True, we have assumed implicitly a responsibility to “fix what we have broken,” but the war has thereby not become any more just.

Over the centuries Christians have developed two basic attitudes toward war, and both would rule out as immoral a preventive war against Iraq.

The first attitude, shared by many Christians, is pacifism. It opposes military action in all circumstances and therefore clearly condemns a preventive war. From the perspective of this tradition, the Iraq war is a perversion of Jesus’ basic teachings and therefore not simply unchristian but positively anti-Christian. Whereas Jesus said, “if anyone strikes you on the right cheek, turn the other also,” President Bush, who claims to be a follower of Jesus, says, “if you think that Hussein will strike you on one cheek, hit him, along with innocent bystanders, as hard as you can on both of his cheeks.”

Even according to a less stringent “just war” tradition--which does not deem all military action illegitimate but rather offers criteria when war may be justified or even necessary--a preventive war against Iraq was morally unacceptable.

The central criterion for the just war is a “just cause.” The Christian tradition has consistently understood just cause to mean, in the words of Thomas Aquinas, that “those who are attacked should be attacked because they deserve it on account of some fault.”

Preventive war does not satisfy this criterion since it is waged not to “avenge wrongs” actually committed, but to prevent wrongs that are only anticipated. Unless it was demonstrated that Hussein’s regime posed a clearly identifiable and imminent danger to the U.S. (or to Iraq’s neighbors), the war against Iraq was manifestly unjust. No persuasive evidence has been presented of such an immediate threat, and no links have been established between Hussein’s regime and networks of terrorist organizations.

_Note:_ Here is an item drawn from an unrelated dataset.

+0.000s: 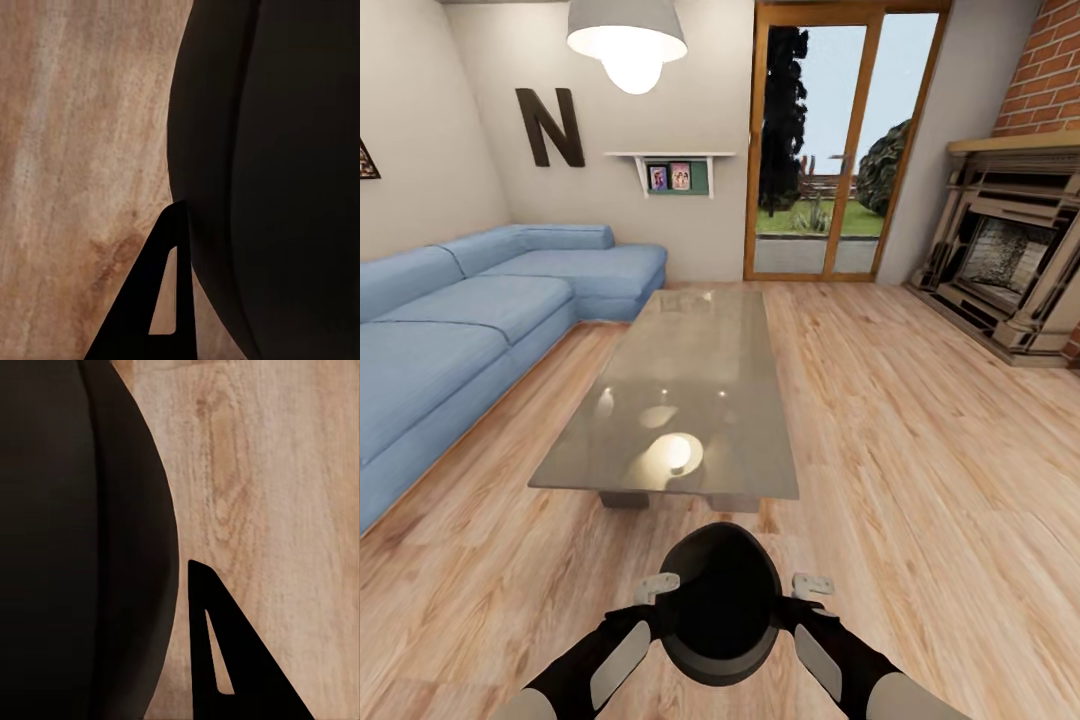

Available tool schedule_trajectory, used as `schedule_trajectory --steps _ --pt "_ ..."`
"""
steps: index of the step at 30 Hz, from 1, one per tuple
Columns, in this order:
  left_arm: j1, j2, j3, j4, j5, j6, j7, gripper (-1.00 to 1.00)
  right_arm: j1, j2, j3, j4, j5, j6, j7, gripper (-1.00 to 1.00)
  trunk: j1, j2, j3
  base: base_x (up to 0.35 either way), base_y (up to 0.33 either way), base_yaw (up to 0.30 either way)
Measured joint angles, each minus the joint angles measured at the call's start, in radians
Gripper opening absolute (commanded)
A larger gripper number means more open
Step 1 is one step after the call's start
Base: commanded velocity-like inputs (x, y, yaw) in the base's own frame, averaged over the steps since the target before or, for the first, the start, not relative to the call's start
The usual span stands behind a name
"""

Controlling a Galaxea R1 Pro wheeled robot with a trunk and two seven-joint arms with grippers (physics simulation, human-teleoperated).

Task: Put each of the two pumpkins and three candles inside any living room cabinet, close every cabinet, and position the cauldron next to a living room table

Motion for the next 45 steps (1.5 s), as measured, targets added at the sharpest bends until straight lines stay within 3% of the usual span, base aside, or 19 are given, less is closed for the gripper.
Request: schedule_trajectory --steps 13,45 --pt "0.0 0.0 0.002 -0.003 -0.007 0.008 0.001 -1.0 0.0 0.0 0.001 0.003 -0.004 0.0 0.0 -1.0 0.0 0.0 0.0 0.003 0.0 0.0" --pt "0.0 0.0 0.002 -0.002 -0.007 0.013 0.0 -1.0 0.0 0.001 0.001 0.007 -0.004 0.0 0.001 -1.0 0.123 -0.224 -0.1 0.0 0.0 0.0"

A preventive war of the kind proposed against Iraq is morally unacceptable for a very simple reason: It cannot be just to condemn masses of people to certain death in order to avert potential death of an equal or lesser number of people. President Bush seems intent to act as if the entire population of Iraq consisted of one single person named Saddam Hussein. In his speech before the United Nations the suffering of the Iraqi people (who themselves opposed American intervention as much as they disliked their cruel leader) figured only as motivation for war. Their suffering was not seen as an inescapable consequence of the war.